Writing To Sell In The Internet Age empowers writers by revealing the immense new earning power that Internet technology gives them. While many writers are comfortable using the Internet for email and research, most are unaware that they now have many new opportunities, including:
* Clever new ways to market their work and services with tools like autoresponders, email mini-courses, ebooks, auctions, and promotional ezines;
* The opportunity to develop a loyal following of readers. They can write and publish instantly, to a worldwide audience millions strong, with tools like Web logs (blogs). This loyal following makes a writer more appealing to traditional publishers;
* The ability to target specific niches, and to garner an income much more quickly than they can via traditional publishing routes. A writer can write an ebook or report this month, and sell it forever.
The Internet gives writers the power to be their own publisher and distributor by selling their work directly to readers. Many writers are already taking advantage of the possibilities. Judy Cullins, who’s building an online reputation as “The Book Coach”, says of selling her ebooks online directly to readers: “The first months, I had no idea at the time how powerful this method was. My income bolted to over $3000 a month in less than a year.”
The new rule for writers in the Internet age is: “Create, promote, sell”. What’s amazing is that writers can do all this in one day, even in hours. When I write a report, I can format it in PDF (Portable Document Format) at the click of a key. That’s the publishing done. I can then add the report to the online store at my Web site in minutes — distribution done. Then I can send an announcement out to my subscribers (promotion done) and watch the sales rolling in. Best of all I don’t have to be anywhere in particular to do this. I can do it as easily on a sun-drenched beach on the Great Barrier Reef off northern Australia as I can in my home office in Sydney.
Are these capabilities within the reach of non-technically-inclined writers? Yes! Although I’ve been writing about software, computers and the Internet for many years, I’m by no means a geek.

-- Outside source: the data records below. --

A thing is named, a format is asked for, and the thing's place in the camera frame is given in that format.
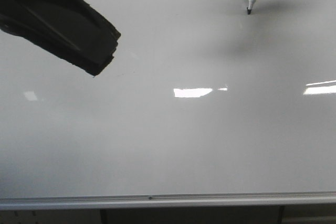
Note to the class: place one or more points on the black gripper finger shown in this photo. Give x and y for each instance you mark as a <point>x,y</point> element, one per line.
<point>70,29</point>

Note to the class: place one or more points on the white whiteboard with aluminium frame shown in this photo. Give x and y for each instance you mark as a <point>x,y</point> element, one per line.
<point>202,105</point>

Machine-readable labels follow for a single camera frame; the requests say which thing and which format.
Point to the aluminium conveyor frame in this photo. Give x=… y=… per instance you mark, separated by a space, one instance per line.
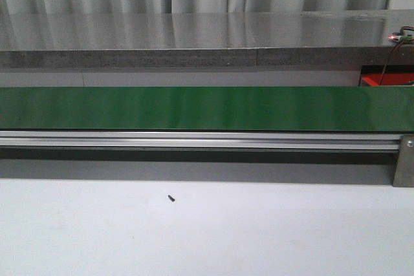
x=203 y=140

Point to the red plastic tray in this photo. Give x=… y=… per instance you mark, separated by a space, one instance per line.
x=392 y=79

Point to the metal conveyor support bracket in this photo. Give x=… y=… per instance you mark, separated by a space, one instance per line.
x=404 y=172

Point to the grey stone counter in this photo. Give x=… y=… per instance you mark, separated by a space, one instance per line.
x=342 y=38

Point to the green conveyor belt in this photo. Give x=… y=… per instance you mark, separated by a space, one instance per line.
x=336 y=109

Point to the small green circuit board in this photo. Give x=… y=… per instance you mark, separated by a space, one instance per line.
x=399 y=37

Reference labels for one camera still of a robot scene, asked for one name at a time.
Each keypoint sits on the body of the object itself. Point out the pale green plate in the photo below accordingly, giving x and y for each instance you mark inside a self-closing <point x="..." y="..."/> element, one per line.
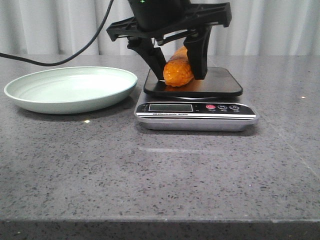
<point x="71" y="90"/>

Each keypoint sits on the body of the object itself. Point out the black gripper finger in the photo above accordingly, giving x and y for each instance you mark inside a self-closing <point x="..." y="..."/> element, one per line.
<point x="153" y="56"/>
<point x="197" y="51"/>

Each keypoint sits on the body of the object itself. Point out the orange corn cob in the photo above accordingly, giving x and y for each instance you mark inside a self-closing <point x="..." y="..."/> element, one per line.
<point x="177" y="72"/>

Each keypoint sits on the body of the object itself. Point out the silver black kitchen scale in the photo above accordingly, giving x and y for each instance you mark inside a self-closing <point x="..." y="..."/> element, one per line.
<point x="214" y="104"/>

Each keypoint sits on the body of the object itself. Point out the white curtain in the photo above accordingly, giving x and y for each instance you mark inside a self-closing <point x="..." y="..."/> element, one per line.
<point x="257" y="28"/>

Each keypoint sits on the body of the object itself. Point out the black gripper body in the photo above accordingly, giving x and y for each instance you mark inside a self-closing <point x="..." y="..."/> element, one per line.
<point x="170" y="20"/>

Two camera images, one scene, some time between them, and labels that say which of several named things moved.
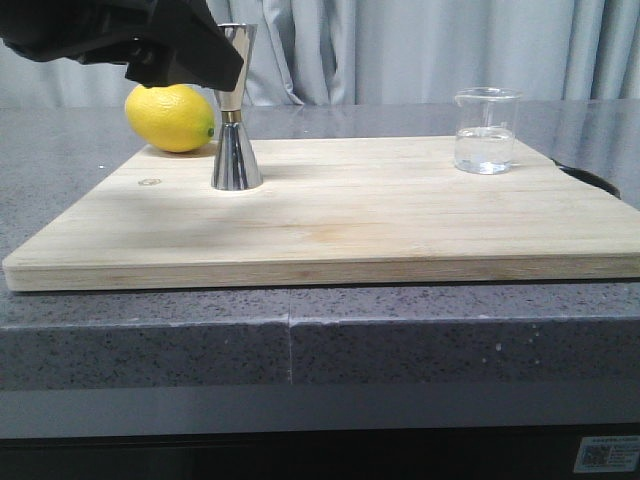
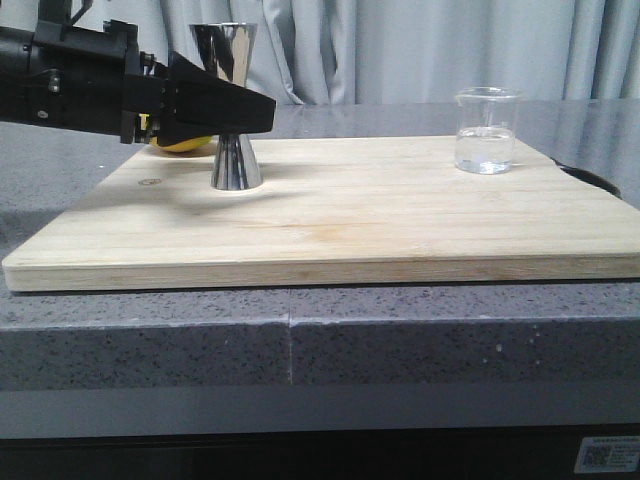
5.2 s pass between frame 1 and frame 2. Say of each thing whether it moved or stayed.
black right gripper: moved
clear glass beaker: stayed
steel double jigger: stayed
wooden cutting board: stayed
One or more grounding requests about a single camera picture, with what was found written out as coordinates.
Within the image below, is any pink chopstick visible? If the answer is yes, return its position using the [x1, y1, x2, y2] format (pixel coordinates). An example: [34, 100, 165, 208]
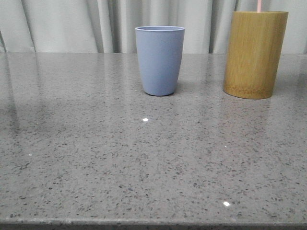
[257, 0, 262, 13]

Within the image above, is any blue plastic cup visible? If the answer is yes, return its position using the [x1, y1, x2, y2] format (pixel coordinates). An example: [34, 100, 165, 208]
[135, 26, 185, 96]

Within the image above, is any bamboo cylinder holder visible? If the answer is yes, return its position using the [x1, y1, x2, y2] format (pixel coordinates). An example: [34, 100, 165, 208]
[223, 11, 288, 99]

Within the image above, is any grey curtain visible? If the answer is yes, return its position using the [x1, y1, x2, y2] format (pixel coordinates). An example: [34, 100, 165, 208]
[0, 0, 307, 55]

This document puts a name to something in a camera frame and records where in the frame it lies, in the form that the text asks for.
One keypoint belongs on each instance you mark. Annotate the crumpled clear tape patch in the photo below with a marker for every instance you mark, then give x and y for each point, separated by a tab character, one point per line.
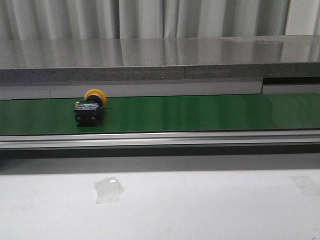
108	190

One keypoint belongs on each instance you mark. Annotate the green conveyor belt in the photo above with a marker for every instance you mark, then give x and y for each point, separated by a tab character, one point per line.
165	114

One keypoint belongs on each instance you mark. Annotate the grey stone counter slab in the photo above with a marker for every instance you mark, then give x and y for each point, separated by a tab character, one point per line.
44	62

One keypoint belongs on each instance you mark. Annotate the grey rear guide panel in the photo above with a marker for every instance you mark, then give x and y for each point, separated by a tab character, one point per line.
147	88

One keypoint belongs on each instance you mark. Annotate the clear tape strip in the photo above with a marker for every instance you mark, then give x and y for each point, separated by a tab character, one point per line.
306	186

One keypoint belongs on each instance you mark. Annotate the white pleated curtain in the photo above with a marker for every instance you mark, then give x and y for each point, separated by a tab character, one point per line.
152	19

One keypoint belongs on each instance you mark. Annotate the yellow push button switch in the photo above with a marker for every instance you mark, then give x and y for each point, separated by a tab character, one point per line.
87	113

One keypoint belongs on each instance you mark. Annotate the aluminium conveyor side rail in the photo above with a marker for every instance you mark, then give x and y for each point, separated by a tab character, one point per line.
189	138

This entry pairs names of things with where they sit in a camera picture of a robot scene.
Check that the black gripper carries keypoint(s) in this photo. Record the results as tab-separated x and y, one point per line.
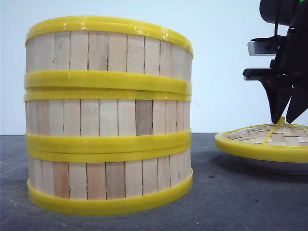
290	67

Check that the woven bamboo steamer lid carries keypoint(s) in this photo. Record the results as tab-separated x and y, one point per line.
281	142

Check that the bamboo steamer basket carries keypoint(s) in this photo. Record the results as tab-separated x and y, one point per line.
99	57
95	189

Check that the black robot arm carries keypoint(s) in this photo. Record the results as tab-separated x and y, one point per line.
283	14

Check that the white plate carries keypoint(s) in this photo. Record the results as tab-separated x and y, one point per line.
295	168

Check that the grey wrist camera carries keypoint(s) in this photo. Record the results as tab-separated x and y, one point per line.
265	46

The writers who shared their anecdotes and success stories for this book aren’t geeks either. They’re writers who’ve seen opportunities and grabbed at them. Many of these writer/ publisher/ entrepreneurs didn’t come to writing via traditional publishing routes. Many started out as marketers, or entrepreneurs. They looked at the Internet, saw how relatively easy it is to make money selling information online, and worked out ways to do it. The Internet is the answer to writers’ prayers. It puts writers in control of their own destinies.
We see what we expect to see, so writers have seen the Internet as a magazine-style “content” market. But because of the unlimited free content online, few sites buy content. (This may change, as more sites with good content change to a reader-pays business model.) Writers haven’t yet seen that the Internet is a completely new environment, where they can write what they want to write, and can, without too much effort, make a good living.
related post
- Write The Blurb And Outline Your Book
- Affiliate and Ad Content
- Simple Steps In Developing Your Idea
- Personal List - Mixed Content
- Calmness And Center You Better
Shared Post
Related Posts - Research Your Book Proposal, And Flesh Out Your Book's Outline Day Four Tasks Task One: Create your research plan It's a good idea to create a research plan to guide you, both in writing your proposal, and later in writing your book. Knowing that you can find all the information you need is a confidence-builder. Task Two: Create a chapter......
- Assess The Market For Your Book Visit large bookstores Start by visiting some large bookstores. Take your legal pad and a pen. Copy the Table of Contents of books that address the same theme that your book does. You'll need to make your book significantly dissimilar from other books which address the same subject. If your......
Related Websites - Useful Golf Book: 2nd Edition By Chris Kretz For those of us that enjoy the lighter side of golf, this is a definite must read and chances are you'll be rolling on the floor in no time at all. Too often, golfing books are so serious that it is difficult to wade through them. The industry seems to......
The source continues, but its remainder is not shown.